BEBE To Shutter PH8 Concept - Bebe Stores Inc. said Tuesday it will end its failed PH8 experiment and either close the format’s 48 stores or convert them to the more promising 2b bebe concept. Closures and conversions are expected to begin shortly, with all stores either closed or converted by the end of Bebe’s 2011 fiscal year next July. Bebe said comparable-store sales for the fourth quarter would come in at the low end of earlier guidance of a midsingle-digit decrease to a midsingle-digit increase. <wwd.com/business-news>
Hedgeye Retail’s Take: It’s about time…
Pier 1 Plans to Slowly Re-enter E-commerce - Pier 1 is hatching plans to make all of its inventory available for purchase online by September, but for in store pick up and payment only. After a three year absence, Pier 1 Imports Inc. is making a very limited return to online retailing. The multichannel retailer of various home furnishings is hatching plans to make all of its inventory available online by September. But purchases will be limited to making a reservation online, but paying for the merchandise and picking up the items must be done in a Pier 1 store, the retailer says enhanced search functionality and increased customer service. <internetretailer.com>
Hedgeye Retail’s Take: Very late to the party, but with 5 consecutive quarters of improved sales growth vs. inventories, PIR needs another trick.
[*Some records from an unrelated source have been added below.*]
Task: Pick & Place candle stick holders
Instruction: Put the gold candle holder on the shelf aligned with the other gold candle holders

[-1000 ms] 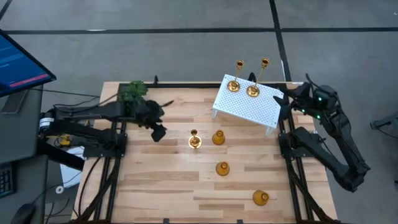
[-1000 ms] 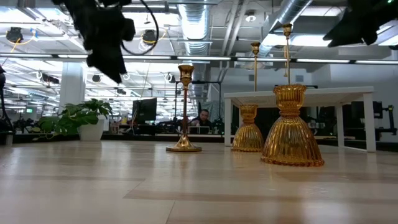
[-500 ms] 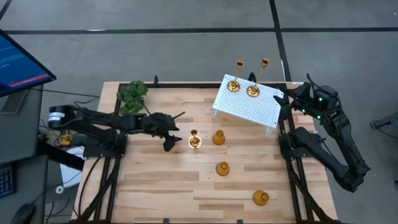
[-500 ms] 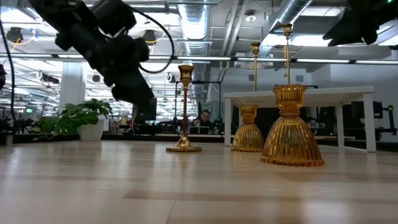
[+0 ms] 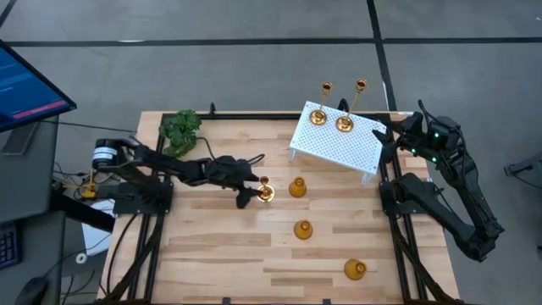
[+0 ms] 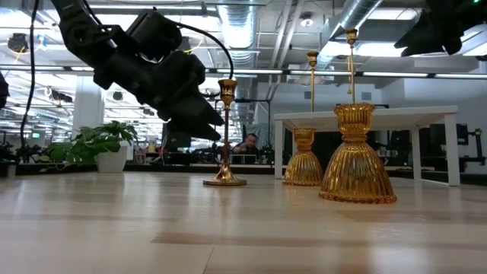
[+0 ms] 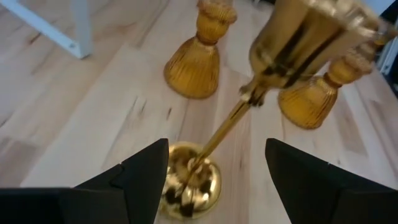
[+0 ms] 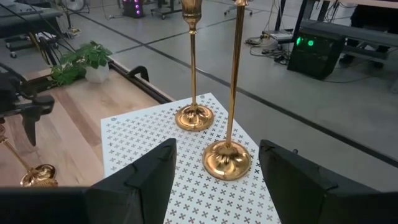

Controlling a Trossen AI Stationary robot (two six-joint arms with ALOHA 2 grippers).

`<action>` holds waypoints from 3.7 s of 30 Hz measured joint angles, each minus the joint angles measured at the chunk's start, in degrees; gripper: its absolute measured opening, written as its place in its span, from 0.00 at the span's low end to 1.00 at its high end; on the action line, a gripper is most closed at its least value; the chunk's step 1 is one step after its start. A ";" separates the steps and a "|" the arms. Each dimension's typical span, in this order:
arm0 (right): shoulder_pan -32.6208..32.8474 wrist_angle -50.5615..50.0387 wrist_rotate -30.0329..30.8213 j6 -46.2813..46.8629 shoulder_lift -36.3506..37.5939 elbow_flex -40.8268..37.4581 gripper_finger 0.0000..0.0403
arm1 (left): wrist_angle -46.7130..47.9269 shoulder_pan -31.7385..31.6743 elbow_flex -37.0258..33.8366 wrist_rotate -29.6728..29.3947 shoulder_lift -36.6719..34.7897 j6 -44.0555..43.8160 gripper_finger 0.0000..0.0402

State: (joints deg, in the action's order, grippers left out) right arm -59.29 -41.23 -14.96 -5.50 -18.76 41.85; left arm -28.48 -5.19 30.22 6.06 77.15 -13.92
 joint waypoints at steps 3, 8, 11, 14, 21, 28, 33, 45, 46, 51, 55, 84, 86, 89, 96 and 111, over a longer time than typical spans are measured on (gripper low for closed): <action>0.00 -0.01 0.00 0.00 0.00 0.00 0.55 | -3.37 -0.02 0.02 0.00 1.14 -0.02 0.67; 0.00 -0.28 0.00 0.00 0.00 0.00 0.55 | -6.08 -0.02 0.02 0.00 1.37 -0.40 0.65; 0.00 -0.38 0.00 0.02 0.00 -0.02 0.55 | -5.90 -0.02 0.02 0.00 1.39 -1.32 0.57; 0.00 -0.40 0.00 0.02 0.00 -0.02 0.55 | -5.95 -0.02 0.02 0.00 1.39 -1.32 0.44; 0.00 -0.50 0.00 0.02 0.00 -0.02 0.55 | -8.51 -0.07 0.02 -0.28 1.39 0.12 0.11; 0.00 -5.84 -0.13 -1.85 -0.02 -0.02 0.55 | -11.54 -0.72 0.02 -0.28 0.83 -0.30 0.04; 0.04 -8.25 -3.62 -3.00 -0.02 -0.04 0.55 | -11.86 -0.68 0.02 -0.30 -2.87 -0.40 0.02; 6.18 2.35 -12.00 3.70 -5.68 -0.04 0.55 | -11.86 -0.87 0.02 -9.23 -16.61 0.51 0.03; 7.43 3.94 -12.04 4.36 -6.82 -0.04 0.55 | -11.86 -0.87 0.02 -9.31 -16.97 0.49 0.03; 17.03 11.71 -11.82 7.51 -14.85 -0.04 0.55 | -11.71 -0.87 0.02 -9.96 -17.10 0.01 0.03; 27.16 15.91 -7.79 7.70 -21.53 -0.04 0.53 | -11.66 -0.87 0.00 -10.20 -16.77 -1.25 0.03; 47.51 41.54 -8.23 0.30 -59.35 15.82 0.57 | -11.33 -0.61 3.47 -9.20 -16.71 -1.34 0.03; 47.37 41.25 -11.37 -0.66 -62.21 18.31 0.55 | -11.35 -0.61 3.47 -9.20 -16.71 -0.65 0.03; 46.49 40.51 -15.97 -0.94 -66.03 21.37 0.51 | -11.40 -0.61 3.47 -9.20 -16.71 0.27 0.03; 45.02 38.94 -19.71 -0.06 -71.94 25.60 0.43 | -11.42 -0.31 3.47 -9.24 -16.71 1.48 0.03; 46.36 37.27 -14.32 1.55 -71.82 26.33 0.48 | -11.53 -0.35 3.47 -9.05 -16.71 3.07 0.03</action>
State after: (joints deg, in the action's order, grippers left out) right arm -12.93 -3.96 -29.28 -3.95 -90.59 68.18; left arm -40.01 -5.54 33.69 -2.98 60.45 -10.85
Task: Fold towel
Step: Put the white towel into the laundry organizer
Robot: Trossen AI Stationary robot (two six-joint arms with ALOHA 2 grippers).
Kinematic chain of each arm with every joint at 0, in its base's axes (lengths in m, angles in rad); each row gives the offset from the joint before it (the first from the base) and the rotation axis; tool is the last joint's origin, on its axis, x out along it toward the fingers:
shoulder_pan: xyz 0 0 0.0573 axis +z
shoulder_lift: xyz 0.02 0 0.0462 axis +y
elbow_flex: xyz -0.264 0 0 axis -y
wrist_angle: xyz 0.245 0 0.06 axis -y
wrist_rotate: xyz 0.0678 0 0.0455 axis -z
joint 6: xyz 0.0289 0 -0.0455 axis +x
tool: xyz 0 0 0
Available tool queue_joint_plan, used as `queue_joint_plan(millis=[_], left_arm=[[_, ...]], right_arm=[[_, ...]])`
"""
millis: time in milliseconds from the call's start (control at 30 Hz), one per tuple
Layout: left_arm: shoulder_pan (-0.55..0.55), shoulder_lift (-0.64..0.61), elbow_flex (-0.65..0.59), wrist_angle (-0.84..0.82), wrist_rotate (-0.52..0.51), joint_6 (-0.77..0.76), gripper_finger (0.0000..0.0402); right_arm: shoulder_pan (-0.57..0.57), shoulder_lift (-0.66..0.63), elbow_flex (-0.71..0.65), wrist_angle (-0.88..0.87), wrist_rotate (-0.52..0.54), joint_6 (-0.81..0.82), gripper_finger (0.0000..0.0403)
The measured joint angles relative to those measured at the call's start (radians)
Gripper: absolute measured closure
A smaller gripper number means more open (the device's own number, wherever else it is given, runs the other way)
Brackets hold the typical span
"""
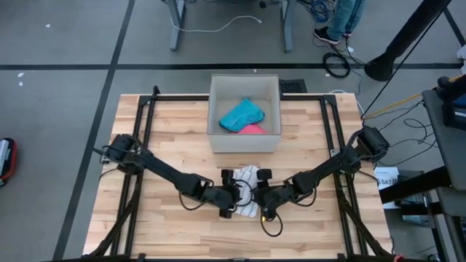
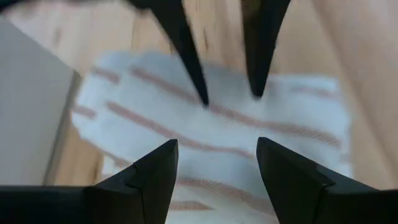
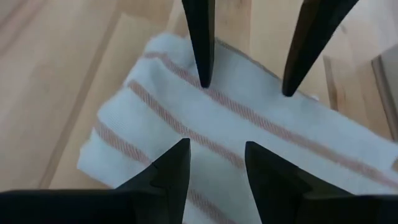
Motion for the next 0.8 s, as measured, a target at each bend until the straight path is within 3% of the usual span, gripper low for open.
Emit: queue_joint_plan(millis=[433,633,800], left_arm=[[0.062,0.114,0.005,-0.011,0.097,-0.107,0.0175],[0.062,0.108,0.002,-0.006,0.093,-0.108,0.0175],[0.072,0.109,0.002,-0.007,0.098,-0.114,0.0175]], right_arm=[[0.007,0.000,0.000,-0.055,-0.004,0.058,0.0261],[0.072,0.000,0.002,0.040,-0.109,-0.036,0.0261],[0.137,0.035,0.002,0.090,-0.103,-0.100,0.0237]])
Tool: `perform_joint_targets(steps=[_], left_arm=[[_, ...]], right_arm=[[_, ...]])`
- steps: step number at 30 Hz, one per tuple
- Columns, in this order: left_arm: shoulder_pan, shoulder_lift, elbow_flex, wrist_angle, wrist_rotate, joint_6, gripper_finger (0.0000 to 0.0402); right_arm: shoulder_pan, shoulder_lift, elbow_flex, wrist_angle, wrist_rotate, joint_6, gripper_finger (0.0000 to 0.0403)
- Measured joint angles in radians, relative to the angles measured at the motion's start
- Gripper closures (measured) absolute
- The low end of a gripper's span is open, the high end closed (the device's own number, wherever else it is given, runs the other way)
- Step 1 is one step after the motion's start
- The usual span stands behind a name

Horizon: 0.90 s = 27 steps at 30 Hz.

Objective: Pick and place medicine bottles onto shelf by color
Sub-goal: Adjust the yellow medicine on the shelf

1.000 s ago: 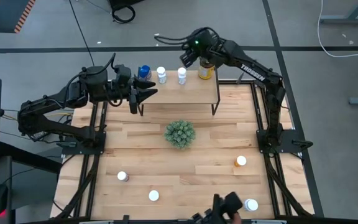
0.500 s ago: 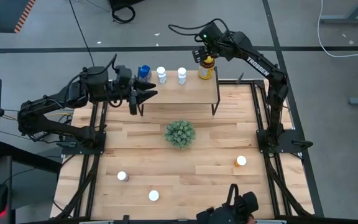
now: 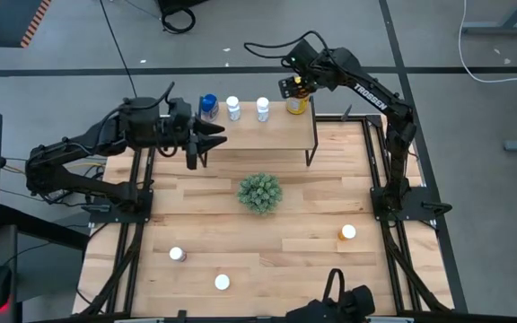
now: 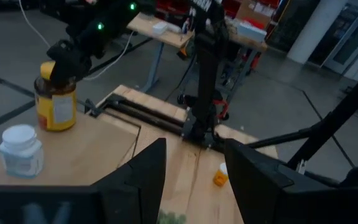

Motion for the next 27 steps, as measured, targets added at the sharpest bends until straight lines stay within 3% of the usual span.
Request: perform_joint_targets(steps=[8,12,27], left_arm=[[0.000,-0.004,0.000,-0.047,0.001,0.000,0.0230],[0.000,-0.009,0.001,-0.049,0.004,0.000,0.0230],[0.000,-0.045,0.000,-0.124,0.011,-0.004,0.0230]], right_arm=[[-0.003,0.001,-0.009,0.013,-0.005,0.002,0.0095],[-0.005,0.001,-0.009,0.007,-0.057,0.009,0.0099],[-0.012,0.001,-0.009,0.008,-0.055,-0.011,0.0173]])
Maybe this is a temporary fix.
Indian Apparel Manufacturers Seek Business in Vietnam - Indian garment companies are seeking new business opportunities by planning to offer high-quality material as well as technology assistance to Vietnamese companies. <fashionnetasia.com>
Hedgeye Retail’s Take: This is still a function of a focus on higher consumption intra-Asia vs. relying so heavily on the West. Not good long-term for us.
ANF Still Investigating Bedbug Problem in Manhattan - Abercrombie & Fitch Co. is still investigating its bedbug problem in Manhattan, but hoping to reopen the Abercrombie & Fitch unit in the South Street Seaport on Thursday. The company’s Hollister flagship on Broadway and Houston Street in SoHo reopened Saturday after the infestation was exterminated, and on Tuesday saw good traffic despite the scorching heat (and being temporarily tainted), with Broadway busy midday. <wwd.com/retail-news>
Hedgeye Retail’s Take: Tough to manage risk around something like this. More of a PR mess than anything else, but it definitely will have a lingering effect on that store.